- **Goal of the exercise**
An exact transcription of all the data is required; the pictures are to be left out.

-- Supplied information follows --

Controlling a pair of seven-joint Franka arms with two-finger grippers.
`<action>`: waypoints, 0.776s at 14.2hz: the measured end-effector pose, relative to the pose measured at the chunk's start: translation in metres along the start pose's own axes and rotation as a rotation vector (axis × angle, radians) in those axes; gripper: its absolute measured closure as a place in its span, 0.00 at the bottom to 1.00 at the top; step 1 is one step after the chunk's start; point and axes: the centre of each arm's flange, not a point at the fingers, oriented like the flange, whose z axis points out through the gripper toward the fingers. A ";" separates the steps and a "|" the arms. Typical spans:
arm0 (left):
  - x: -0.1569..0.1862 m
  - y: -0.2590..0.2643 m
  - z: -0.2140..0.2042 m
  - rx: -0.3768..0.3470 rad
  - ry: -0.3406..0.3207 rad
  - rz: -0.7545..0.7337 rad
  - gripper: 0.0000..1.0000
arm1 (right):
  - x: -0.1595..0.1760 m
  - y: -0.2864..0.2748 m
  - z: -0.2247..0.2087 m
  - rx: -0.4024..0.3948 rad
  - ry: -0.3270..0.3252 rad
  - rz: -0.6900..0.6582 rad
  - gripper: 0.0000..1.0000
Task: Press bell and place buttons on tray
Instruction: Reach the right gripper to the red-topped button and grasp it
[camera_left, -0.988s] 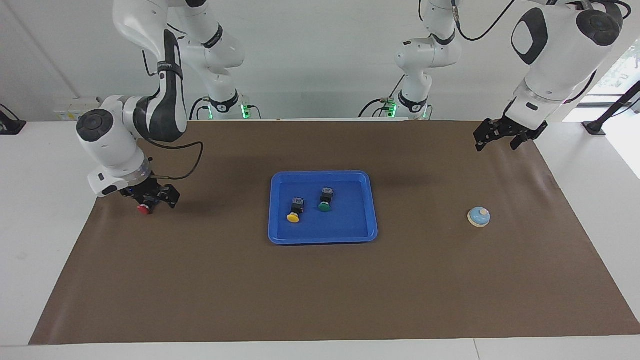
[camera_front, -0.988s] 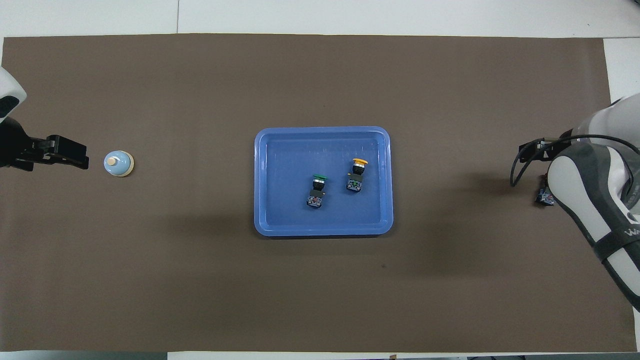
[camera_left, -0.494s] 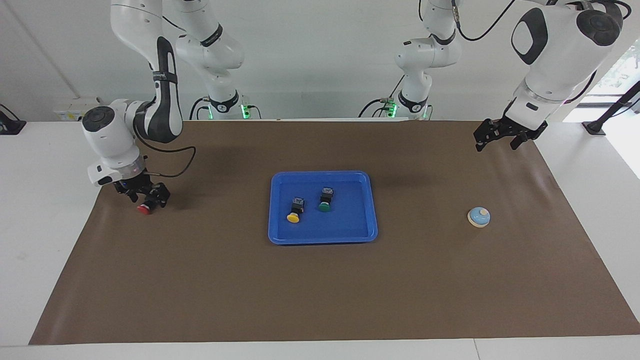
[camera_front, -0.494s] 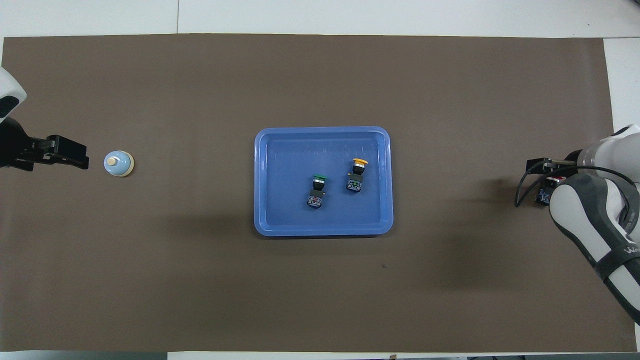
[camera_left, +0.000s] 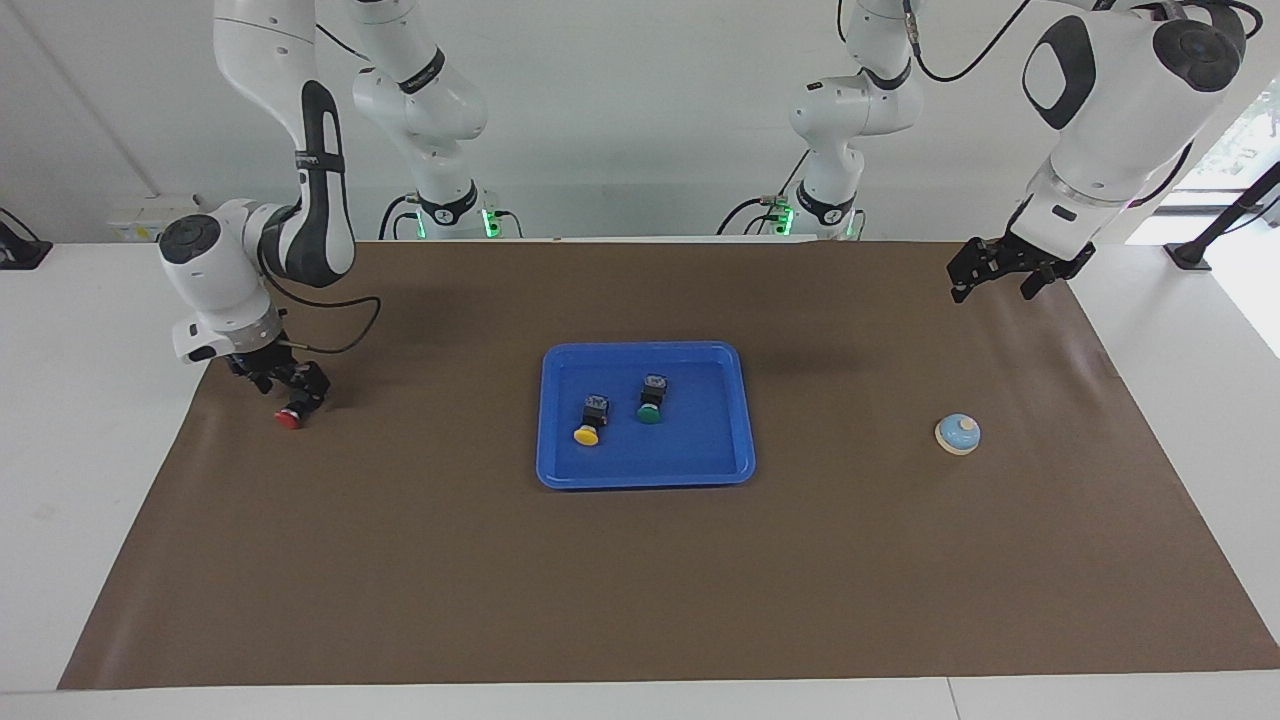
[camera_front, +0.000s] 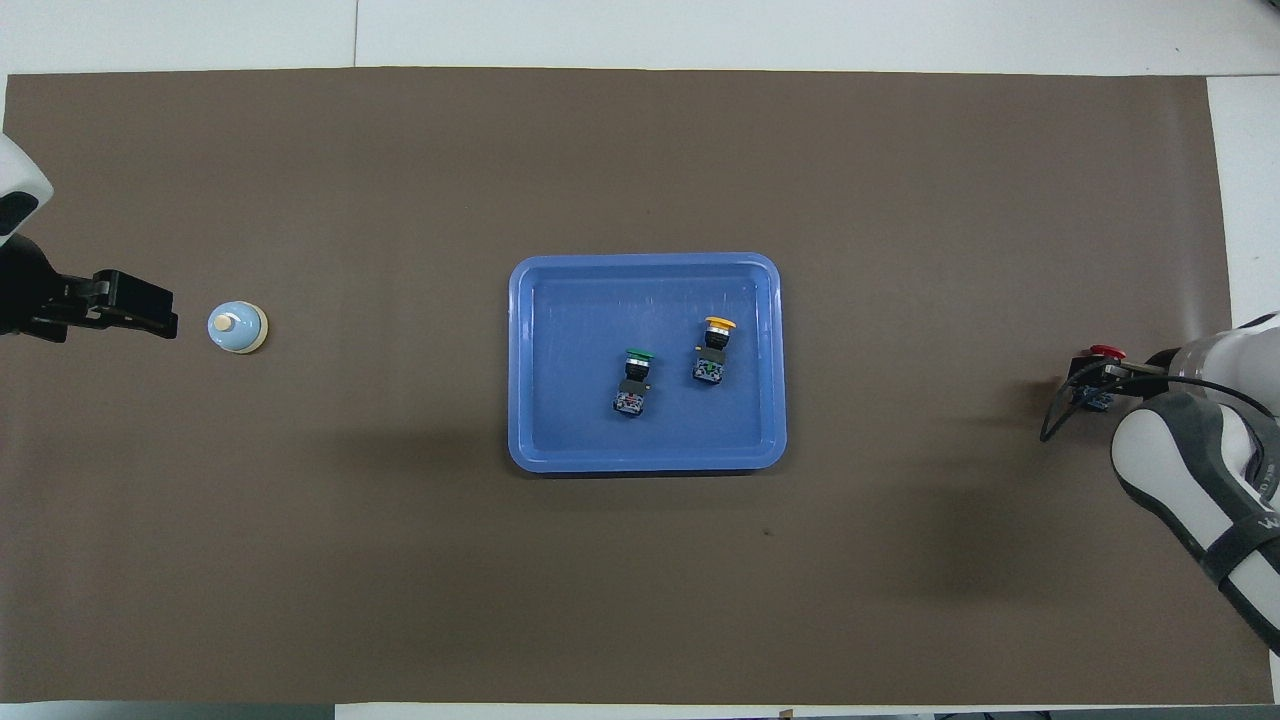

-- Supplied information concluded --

- **Solution for this exercise**
Controlling a pair of seven-joint Franka arms with two-finger grippers.
`<action>`: waypoints, 0.776s at 14.2hz: the measured end-effector pose, relative to the pose measured at the chunk's start: translation in metres along the start pose's own axes and rotation as a rotation vector (axis × angle, radians) in those axes; gripper: its absolute measured closure as a place in its span, 0.00 at the bottom to 1.00 at the top; step 1 is one step after the chunk's start; point and axes: the centre of each arm's flange, not a point at the fingers, oriented like the flange, whose z axis points out through the gripper toward the fingers. A ";" separates the steps and a "|" the arms. Typical spans:
arm0 (left):
  - x: -0.1569..0.1862 m
  - y: -0.2590..0.2643 m
  - z: -0.2140..0.2042 m
  - rx: -0.3768..0.3470 rad
  - ry: -0.3406..0.3207 rad
  - rz: -0.7545..0.7337 rad
  - gripper: 0.0000..1.0000
arm1 (right):
  - x: -0.1595..0.1760 m
  - y: -0.2864..0.2748 m
  - z: -0.2247..0.2087 m
  - rx: -0.4024..0.3948 rad
  - ry: -0.3270..0.3252 rad
  - rz: -0.6900..0.6582 rad
  - gripper: 0.0000..1.0000
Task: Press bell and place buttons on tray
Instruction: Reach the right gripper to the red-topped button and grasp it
[camera_left, -0.988s] 
[camera_front, -0.988s] 
[camera_left, -0.494s] 
[camera_front, -0.494s] 
[camera_left, +0.000s] 
[camera_front, +0.000s] 

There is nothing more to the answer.